* _What you should do_: Please repeat the data exactly, leaving nothing out.
- - -
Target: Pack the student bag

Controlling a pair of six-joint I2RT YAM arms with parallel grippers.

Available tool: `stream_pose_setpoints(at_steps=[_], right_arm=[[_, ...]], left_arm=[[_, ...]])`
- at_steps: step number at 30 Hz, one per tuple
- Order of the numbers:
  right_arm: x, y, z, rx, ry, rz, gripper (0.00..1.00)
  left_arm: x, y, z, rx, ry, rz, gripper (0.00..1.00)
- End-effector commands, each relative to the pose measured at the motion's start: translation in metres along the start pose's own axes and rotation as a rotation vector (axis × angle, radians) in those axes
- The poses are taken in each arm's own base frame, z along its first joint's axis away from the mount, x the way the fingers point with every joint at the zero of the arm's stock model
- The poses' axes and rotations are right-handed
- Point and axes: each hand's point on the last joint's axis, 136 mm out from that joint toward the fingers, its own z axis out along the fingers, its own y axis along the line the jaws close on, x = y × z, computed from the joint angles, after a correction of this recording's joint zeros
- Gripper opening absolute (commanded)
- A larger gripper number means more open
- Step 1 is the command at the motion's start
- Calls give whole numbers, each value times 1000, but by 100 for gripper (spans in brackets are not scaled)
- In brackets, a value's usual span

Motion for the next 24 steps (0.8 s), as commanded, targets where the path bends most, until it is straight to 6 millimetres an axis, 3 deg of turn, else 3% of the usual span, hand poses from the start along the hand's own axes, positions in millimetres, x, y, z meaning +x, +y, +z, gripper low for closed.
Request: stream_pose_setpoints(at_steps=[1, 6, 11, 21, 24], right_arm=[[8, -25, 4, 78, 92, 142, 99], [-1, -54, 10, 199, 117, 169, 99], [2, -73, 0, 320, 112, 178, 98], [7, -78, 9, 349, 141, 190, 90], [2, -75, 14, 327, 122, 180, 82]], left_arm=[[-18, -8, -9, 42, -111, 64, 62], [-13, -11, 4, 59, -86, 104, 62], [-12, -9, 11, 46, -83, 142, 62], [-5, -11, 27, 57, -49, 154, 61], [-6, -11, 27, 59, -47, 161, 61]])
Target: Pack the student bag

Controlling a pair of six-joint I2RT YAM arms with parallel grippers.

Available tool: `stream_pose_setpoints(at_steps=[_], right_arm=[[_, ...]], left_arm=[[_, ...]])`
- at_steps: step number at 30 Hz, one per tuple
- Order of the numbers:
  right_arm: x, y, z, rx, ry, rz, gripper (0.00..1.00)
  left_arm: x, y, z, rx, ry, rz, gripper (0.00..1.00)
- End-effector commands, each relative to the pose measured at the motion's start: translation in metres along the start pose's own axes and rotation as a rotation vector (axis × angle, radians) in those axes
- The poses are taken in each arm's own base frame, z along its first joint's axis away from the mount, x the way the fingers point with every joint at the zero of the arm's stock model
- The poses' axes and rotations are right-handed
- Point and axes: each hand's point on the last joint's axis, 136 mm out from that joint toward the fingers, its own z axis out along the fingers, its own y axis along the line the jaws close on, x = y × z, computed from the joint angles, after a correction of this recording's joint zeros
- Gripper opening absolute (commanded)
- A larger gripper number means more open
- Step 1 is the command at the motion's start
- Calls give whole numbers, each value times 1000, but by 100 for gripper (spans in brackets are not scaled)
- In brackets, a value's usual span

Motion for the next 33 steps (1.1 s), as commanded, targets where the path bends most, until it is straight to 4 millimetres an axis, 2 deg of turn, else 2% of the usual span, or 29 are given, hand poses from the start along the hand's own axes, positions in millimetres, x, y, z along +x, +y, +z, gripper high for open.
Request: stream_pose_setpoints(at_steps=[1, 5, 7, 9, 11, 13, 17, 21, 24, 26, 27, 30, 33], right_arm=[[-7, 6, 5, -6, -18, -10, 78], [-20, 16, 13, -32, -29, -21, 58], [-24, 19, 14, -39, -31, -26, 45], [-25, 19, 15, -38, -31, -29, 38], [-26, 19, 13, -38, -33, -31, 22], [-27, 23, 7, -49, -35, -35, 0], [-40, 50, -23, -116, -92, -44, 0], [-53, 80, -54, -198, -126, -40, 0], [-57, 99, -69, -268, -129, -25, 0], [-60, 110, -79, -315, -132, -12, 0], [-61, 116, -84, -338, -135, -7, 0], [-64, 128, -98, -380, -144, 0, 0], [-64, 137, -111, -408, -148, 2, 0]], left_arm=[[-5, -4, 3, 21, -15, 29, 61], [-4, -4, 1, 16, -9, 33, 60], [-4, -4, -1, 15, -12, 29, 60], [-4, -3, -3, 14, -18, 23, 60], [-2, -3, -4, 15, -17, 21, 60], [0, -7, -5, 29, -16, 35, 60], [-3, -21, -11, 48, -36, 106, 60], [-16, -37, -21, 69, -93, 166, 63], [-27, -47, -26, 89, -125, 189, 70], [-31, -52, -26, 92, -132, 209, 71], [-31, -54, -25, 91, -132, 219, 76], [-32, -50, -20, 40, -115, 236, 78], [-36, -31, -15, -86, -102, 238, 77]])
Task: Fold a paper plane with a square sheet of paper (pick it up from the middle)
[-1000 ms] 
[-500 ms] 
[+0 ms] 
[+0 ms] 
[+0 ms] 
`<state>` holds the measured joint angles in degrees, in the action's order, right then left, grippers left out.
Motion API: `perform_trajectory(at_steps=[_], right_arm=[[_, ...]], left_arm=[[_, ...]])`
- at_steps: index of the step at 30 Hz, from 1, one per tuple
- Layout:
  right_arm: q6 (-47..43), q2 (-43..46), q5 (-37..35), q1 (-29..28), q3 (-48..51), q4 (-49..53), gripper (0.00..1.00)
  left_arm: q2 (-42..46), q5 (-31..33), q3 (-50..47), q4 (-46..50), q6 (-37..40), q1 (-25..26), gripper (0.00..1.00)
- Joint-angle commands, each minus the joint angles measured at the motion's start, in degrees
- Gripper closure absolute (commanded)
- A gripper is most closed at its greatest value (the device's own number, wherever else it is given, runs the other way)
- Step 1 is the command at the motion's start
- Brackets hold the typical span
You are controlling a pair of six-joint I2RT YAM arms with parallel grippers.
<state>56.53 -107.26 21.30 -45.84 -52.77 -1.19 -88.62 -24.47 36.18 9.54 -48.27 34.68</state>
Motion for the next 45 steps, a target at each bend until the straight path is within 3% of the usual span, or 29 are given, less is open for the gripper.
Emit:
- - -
* _Task output_:
Target: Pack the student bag

Controlling a pair of six-joint I2RT YAM arms with parallel grippers.

Available tool: `stream_pose_setpoints(at_steps=[_], right_arm=[[_, ...]], left_arm=[[_, ...]])`
- at_steps: step number at 30 Hz, one per tuple
- Order of the numbers:
  right_arm: x, y, z, rx, ry, rz, gripper (0.00..1.00)
  left_arm: x, y, z, rx, ry, rz, gripper (0.00..1.00)
- End-effector commands, each relative to the pose measured at the motion's start: translation in metres along the start pose's own axes and rotation as a rotation vector (axis × angle, radians) in those axes
- The poses are taken in each arm's own base frame, z along its first joint's axis away from the mount, x the way the fingers point with every joint at the zero of the arm's stock model
- The poses' axes and rotations are right-handed
- Point and axes: each hand's point on the last joint's axis, 136 mm out from that joint toward the fingers, its own z axis out along the fingers, its own y axis along the line the jaws close on, x = y × z, computed from the joint angles, after a correction of this recording's joint zeros
- Gripper opening absolute (commanded)
- A larger gripper number means more open
- Step 1 is the command at the motion's start
- Calls give whole numbers, each value times 1000, but by 100 for gripper (spans in brackets are not scaled)
- In brackets, a value's usual span

Motion for the next 24 steps (0.8 s), as commanded, targets where the path bends most, until it is straight to 6 millimetres an axis, 3 deg of turn, else 3% of the usual span, hand poses from the start along the hand's own axes, positions in millimetres, x, y, z meaning +x, +y, +z, gripper low for closed.
Request: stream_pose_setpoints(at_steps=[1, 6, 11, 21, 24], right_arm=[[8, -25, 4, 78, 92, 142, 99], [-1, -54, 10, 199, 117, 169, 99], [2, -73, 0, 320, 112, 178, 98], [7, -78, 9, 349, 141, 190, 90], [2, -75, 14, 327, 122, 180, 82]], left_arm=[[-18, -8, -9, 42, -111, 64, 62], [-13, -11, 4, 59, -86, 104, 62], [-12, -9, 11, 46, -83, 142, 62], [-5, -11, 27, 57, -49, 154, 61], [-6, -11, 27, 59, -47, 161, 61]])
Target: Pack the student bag

Controlling a pair of six-joint I2RT YAM arms with parallel grippers.

Available tool: `stream_pose_setpoints(at_steps=[_], right_arm=[[_, ...]], left_arm=[[_, ...]])`
- at_steps: step number at 30 Hz, one per tuple
- Order of the numbers:
  right_arm: x, y, z, rx, ry, rz, gripper (0.00..1.00)
  left_arm: x, y, z, rx, ry, rz, gripper (0.00..1.00)
- End-effector commands, each relative to the pose measured at the motion's start: translation in metres along the start pose's own axes and rotation as a rotation vector (axis × angle, radians) in those axes
- The poses are taken in each arm's own base frame, z along its first joint's axis away from the mount, x the way the fingers point with every joint at the zero of the arm's stock model
- The poses' axes and rotations are right-handed
- Point and axes: each hand's point on the last joint's axis, 136 mm out from that joint toward the fingers, its own z axis out along the fingers, its own y axis along the line the jaws close on, x = y × z, computed from the joint angles, after a correction of this recording's joint zeros
- Gripper opening absolute (commanded)
- A larger gripper number means more open
- Step 1 is the command at the motion's start
- Calls give whole numbers, each value times 1000, but by 100 for gripper (spans in brackets are not scaled)
- In brackets, a value's usual span

Motion for the next 33 steps (1.1 s), as commanded, targets where the path bends most, until it is straight to 4 millimetres an axis, 2 deg of turn, else 2% of the usual span, or 29 are given, hand poses from the start along the hand's own axes, positions in millimetres, x, y, z along +x, +y, +z, gripper high for open.
Request: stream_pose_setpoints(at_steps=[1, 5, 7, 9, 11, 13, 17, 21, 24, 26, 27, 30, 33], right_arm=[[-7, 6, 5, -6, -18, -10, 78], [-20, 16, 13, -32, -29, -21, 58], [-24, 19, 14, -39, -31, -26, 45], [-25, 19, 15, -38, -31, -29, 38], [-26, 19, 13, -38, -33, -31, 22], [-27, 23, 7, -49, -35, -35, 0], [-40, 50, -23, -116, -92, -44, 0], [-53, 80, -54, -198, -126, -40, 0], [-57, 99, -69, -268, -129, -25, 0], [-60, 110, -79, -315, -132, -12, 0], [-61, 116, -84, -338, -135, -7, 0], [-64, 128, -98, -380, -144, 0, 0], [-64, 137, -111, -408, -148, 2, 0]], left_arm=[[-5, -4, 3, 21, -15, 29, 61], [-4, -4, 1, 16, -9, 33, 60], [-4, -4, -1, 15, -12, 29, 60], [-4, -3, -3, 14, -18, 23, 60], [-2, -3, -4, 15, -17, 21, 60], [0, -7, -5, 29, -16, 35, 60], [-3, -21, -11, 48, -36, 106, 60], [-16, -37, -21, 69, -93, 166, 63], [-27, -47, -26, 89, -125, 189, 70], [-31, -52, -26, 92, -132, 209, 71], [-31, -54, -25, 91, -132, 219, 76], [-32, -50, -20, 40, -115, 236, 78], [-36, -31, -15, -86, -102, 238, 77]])
Task: Fold a paper plane with a square sheet of paper (pick it up from the middle)
[-1000 ms] 
[-500 ms] 
[+0 ms] 
[+0 ms] 
[+0 ms] 
`<state>` holds the measured joint angles in degrees, in the action's order, right then left, grippers left out.
Motion API: `perform_trajectory(at_steps=[_], right_arm=[[_, ...]], left_arm=[[_, ...]])`
- at_steps: index of the step at 30 Hz, from 1, one per tuple
- Layout:
  right_arm: q6 (-47..43), q2 (-43..46), q5 (-37..35), q1 (-29..28), q3 (-48..51), q4 (-49..53), gripper (0.00..1.00)
  left_arm: q2 (-42..46), q5 (-31..33), q3 (-50..47), q4 (-46..50), q6 (-37..40), q1 (-25..26), gripper (0.00..1.00)
- Joint-angle commands, each minus the joint angles measured at the motion's start, in degrees
- Gripper closure absolute (commanded)
- A gripper is most closed at its greatest value (the device's own number, wherever else it is given, runs the other way)
- Step 1 is the command at the motion's start
- Brackets hold the typical span
You are controlling a pair of six-joint I2RT YAM arms with parallel grippers.
<state>56.53 -107.26 21.30 -45.84 -52.77 -1.19 -88.62 -24.47 36.18 9.54 -48.27 34.68</state>
Motion for the next 45 steps, a target at each bend until the straight path is within 3% of the usual span, or 29 are given, less is open for the gripper.
Emit:

The work for this exercise is now done.